Мои первые стихотворения были ужасны. Самым же ужасным было то, что я не желал этого замечать. Радуясь тому, что слова и смыслы легко рифмовались, что слоги укладывались в размер, я закрывал глаза на ужасающие синтаксические конструкции и убогость тем собственных творений… И я дарил эти многогранные изломанные кирпичики предполагаемого древнего мира своей избраннице на должность моей Анимы — Тане Кирсановой, пантере Багире… И она благосклонно принимала мои творения и меня. И поила меня чаем с вареньями, и танцевала со мной, не позволяя, правда, обнимать себя тесно в медленных танцах… И говорила со мной. Говорила обо всём, о разном, и я был рад говорить с ней, но меня больше увлекало следить за движениями её губ, нежели за словами, которые из этих губ выходили. Целоваться эти губы не хотели.
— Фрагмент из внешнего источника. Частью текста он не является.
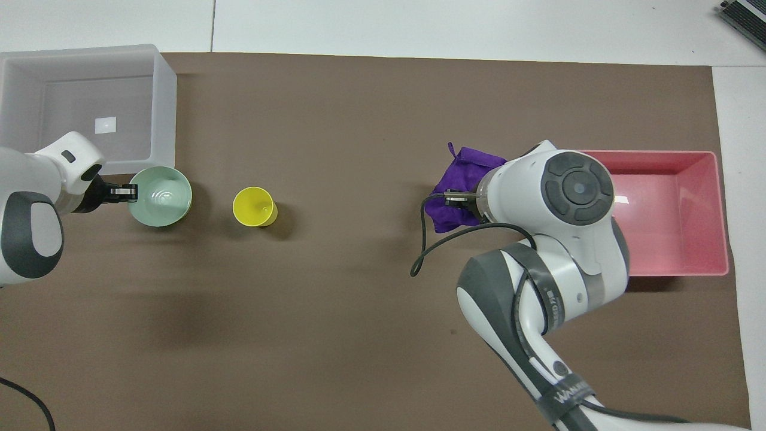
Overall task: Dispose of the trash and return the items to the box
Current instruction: 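Place the cloth in the pink bin while the left gripper places the bowl, then release the cloth and withdraw the right gripper while the left gripper grasps the cup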
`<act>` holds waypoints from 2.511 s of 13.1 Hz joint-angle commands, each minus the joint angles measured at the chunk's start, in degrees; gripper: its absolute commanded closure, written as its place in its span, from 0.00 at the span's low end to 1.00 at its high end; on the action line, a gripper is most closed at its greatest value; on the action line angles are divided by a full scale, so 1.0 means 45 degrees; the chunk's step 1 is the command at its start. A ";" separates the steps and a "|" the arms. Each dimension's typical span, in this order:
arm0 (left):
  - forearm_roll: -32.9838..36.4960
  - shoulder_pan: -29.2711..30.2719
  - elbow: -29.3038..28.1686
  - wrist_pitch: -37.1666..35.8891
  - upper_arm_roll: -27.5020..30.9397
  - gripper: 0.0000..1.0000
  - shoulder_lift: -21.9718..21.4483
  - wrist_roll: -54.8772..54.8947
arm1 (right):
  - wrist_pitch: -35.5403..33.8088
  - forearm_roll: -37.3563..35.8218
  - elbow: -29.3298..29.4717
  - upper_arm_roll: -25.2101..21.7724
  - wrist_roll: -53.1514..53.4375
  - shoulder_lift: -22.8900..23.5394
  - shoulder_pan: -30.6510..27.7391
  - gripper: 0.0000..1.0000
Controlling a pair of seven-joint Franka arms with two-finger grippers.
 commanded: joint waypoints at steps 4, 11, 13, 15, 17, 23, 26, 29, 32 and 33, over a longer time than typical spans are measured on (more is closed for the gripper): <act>0.0109 0.0579 0.3477 -0.0634 -0.0071 1.00 0.1522 0.0059 | -0.0038 -0.0002 -0.0410 0.0105 -0.5294 -0.0379 -0.3826 1.00; 0.0207 0.1225 1.0120 -0.1319 -0.0071 1.00 0.6483 0.0058 | 0.3185 0.0425 -0.2534 0.0125 -0.7336 0.1382 -0.5825 1.00; 0.0207 0.1479 1.0164 -0.0871 -0.0110 1.00 0.6914 0.0058 | 0.3677 0.0855 -0.2889 0.0144 -0.7298 0.1537 -0.5806 1.00; 0.0188 0.1518 0.9931 -0.0441 -0.0110 1.00 0.7190 0.0058 | 0.3872 0.1617 -0.3261 0.0144 -0.7258 0.1577 -0.5650 1.00; 0.0207 0.1460 0.8956 0.0706 -0.0091 1.00 0.7073 0.0078 | 0.4126 0.1619 -0.3535 0.0125 -0.7297 0.1577 -0.5649 1.00; 0.0226 0.1440 0.7585 0.0832 -0.0091 0.63 0.6526 0.0078 | 0.3662 0.1424 -0.2640 0.0222 -0.7258 0.1072 -0.5376 0.00; 0.0246 0.1402 0.7840 0.0246 -0.0091 0.09 0.6061 0.0097 | 0.1850 0.1366 -0.1684 0.0262 -0.7065 0.0154 -0.4929 0.00; 0.0246 0.1012 0.6985 -0.0748 -0.0071 0.00 0.4501 0.0097 | -0.0494 0.1092 -0.0260 0.0417 -0.5270 -0.0356 -0.4675 0.00; 0.0246 0.0194 0.4196 -0.0809 -0.0071 0.00 0.2003 0.0039 | -0.2975 0.1092 0.1537 0.0398 -0.4311 -0.0551 -0.4653 0.00; 0.0246 -0.0100 0.3143 -0.0829 -0.0071 0.00 0.1221 0.0000 | -0.3853 0.1111 0.2103 0.0379 -0.4309 -0.0610 -0.4750 0.00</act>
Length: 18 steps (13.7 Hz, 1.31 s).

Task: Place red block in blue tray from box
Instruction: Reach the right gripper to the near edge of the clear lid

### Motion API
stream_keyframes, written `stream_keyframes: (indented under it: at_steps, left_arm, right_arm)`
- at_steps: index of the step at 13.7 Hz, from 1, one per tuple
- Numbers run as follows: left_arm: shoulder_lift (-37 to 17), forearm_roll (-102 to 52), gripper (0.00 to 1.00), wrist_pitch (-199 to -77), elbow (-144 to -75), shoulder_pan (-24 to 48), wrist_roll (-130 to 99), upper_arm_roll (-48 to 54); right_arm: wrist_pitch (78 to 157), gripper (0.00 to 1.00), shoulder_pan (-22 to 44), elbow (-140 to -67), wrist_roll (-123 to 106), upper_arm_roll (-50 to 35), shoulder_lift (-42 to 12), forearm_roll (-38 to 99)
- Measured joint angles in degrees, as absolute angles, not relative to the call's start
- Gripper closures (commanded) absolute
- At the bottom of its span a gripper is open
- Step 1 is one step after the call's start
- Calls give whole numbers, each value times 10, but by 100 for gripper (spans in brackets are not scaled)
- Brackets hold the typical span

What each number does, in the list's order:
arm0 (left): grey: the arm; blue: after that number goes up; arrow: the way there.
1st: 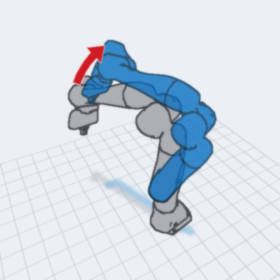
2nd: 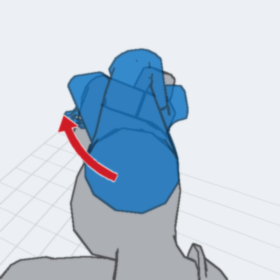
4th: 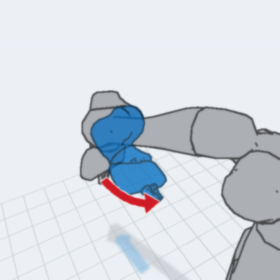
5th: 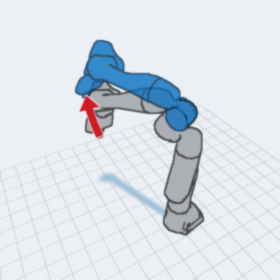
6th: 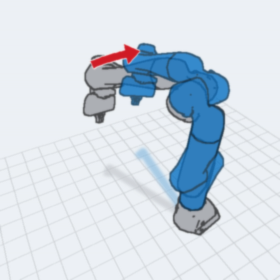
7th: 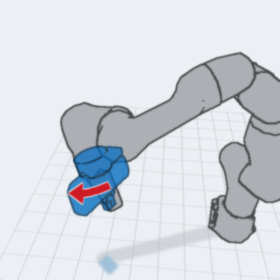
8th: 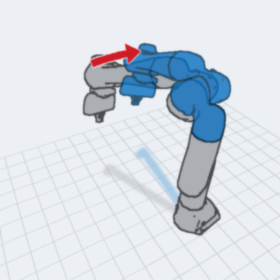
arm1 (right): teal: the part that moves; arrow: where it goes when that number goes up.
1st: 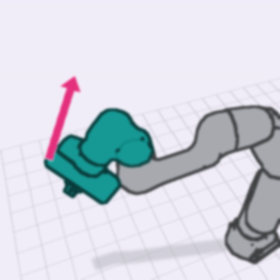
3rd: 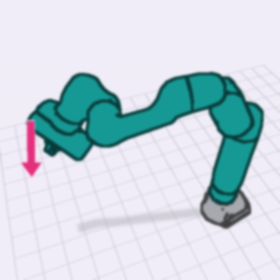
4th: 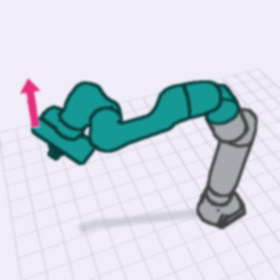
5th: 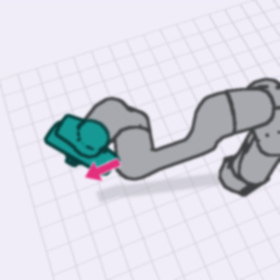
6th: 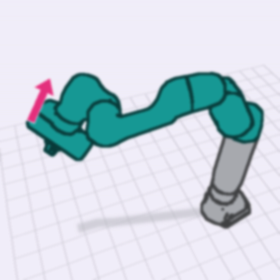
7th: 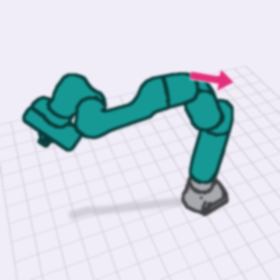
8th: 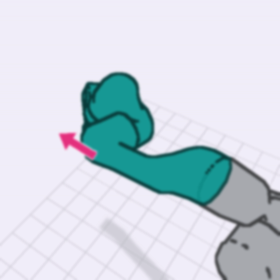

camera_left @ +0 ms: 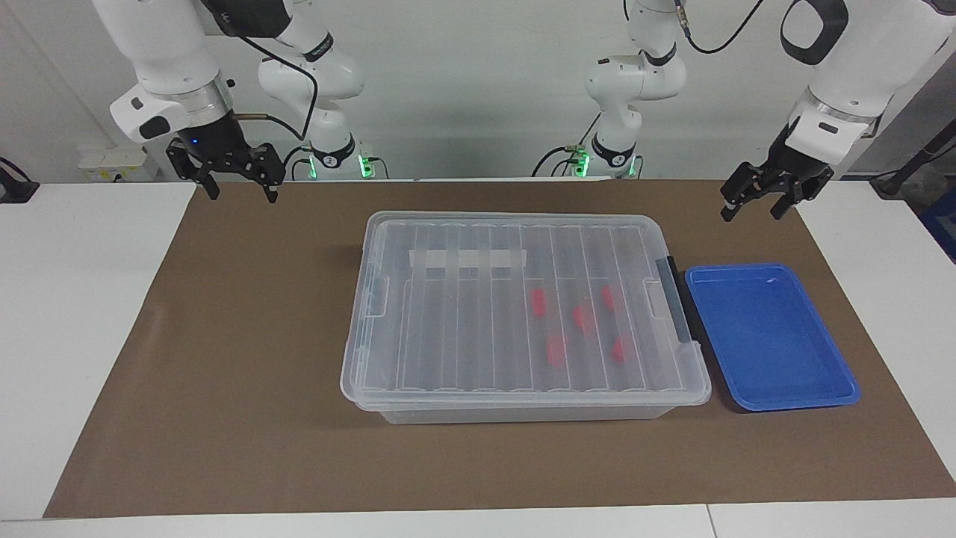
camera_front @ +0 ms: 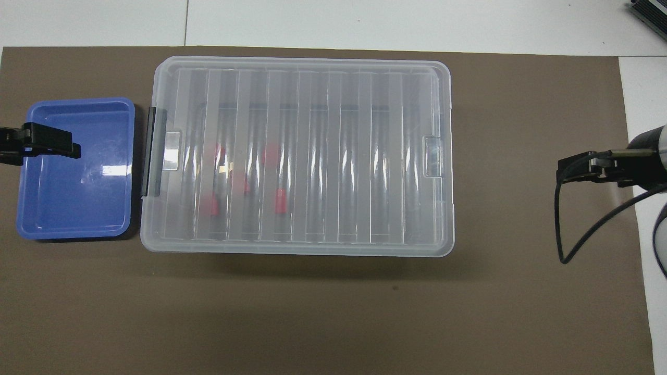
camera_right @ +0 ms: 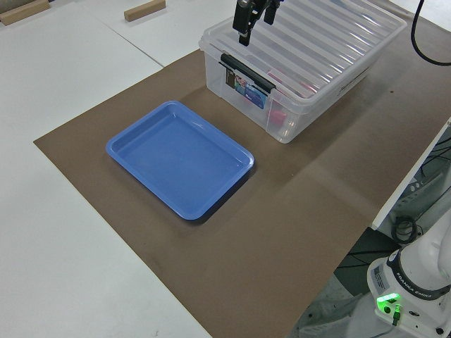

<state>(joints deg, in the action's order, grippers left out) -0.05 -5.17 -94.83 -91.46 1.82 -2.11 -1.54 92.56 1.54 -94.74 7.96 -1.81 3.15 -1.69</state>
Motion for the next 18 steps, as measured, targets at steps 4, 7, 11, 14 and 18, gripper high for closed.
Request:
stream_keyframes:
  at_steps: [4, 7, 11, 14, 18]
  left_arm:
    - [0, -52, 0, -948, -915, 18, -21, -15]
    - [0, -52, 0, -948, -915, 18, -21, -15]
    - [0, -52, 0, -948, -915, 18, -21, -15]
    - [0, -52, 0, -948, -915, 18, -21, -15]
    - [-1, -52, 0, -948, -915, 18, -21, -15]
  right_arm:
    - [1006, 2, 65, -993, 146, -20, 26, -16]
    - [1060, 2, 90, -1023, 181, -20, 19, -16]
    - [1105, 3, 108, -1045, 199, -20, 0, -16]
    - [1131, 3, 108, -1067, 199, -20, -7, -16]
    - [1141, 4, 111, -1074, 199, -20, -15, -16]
Не хотели целоваться с моими губами. Гуляя, эти губы старались идти по центральным улицам под самыми фонарями, выбирая самые людные места. Моё желание войти в тень, в переулок, во двор не приветствовалось и встречало сопротивление. А я каждый день писал ей по стихотворению. Каждый день. По стихотворению. А если когда-то вдруг мне не хватало энергии, чтоб написать самому, я мог позаимствовать текст у Державина, например, чуть подправив его. Чуть подправив. Однажды…
Передо мной на столе лежит монетка. Это десятикопеечная монетка тысяча девятьсот восемьдесят второго года выпуска. Я нашёл её на улице совсем недавно. От долгого лежания на улице под всеми возможными видами осадков она приобрела коричневато-красный цвет. А когда-то она была цвета «серебряного». Это было не серебро, конечно, но мелочь, начиная с «десюнчика» и заканчивая «полташом», называли «серебром» — за цвет, в противовес «меди». На аверсе этой монетки изображен Государственный Герб Советского Союза, великой державы, в которой я родился, рос и учился жить. Державой руководила Партия. Партией руководил Леонид Ильич Брежнев. Отчество роднило его с мифическим Лениным, который дал народам Средней Азии Лампочку Ильича… Я эту Лампочку видел — в Музее Ленина в Москве лежала огромная электрическая лампочка с элементом накаливания в виде Ленина с протянутой рукой… «…все лампочки, которые теперь горят всюду, дал нам дедушка Ленин, — тихо сказал Савурбай…» Что бы там ни говорил Савурбай, я воспринимал как Лампочку Ильича только ту — из музея. Все остальные лампочки, как мне казалось, не имели к Ильичу никакого отношения: электричество было и при Царе, а полной электрификации страны не было и при Советах… Однако выражение «Лампочка Ильича» имело и ещё один смысл: папа иногда называл так телевизор — по той причине, что по нему слишком часто показывали Брежнева. Брежнев говорил «дорогие доварищи», т. е., конечно, он говорил «дорогие товарищи», но звучало это именно как «дорогие доварищи». Поскольку это телевизионное существо было наинепререкаемейшим авторитетом в стране, я долго не хотел верить ни папе, ни словарю и писал «доварищи»: так велела Партия устами Своего Руководителя.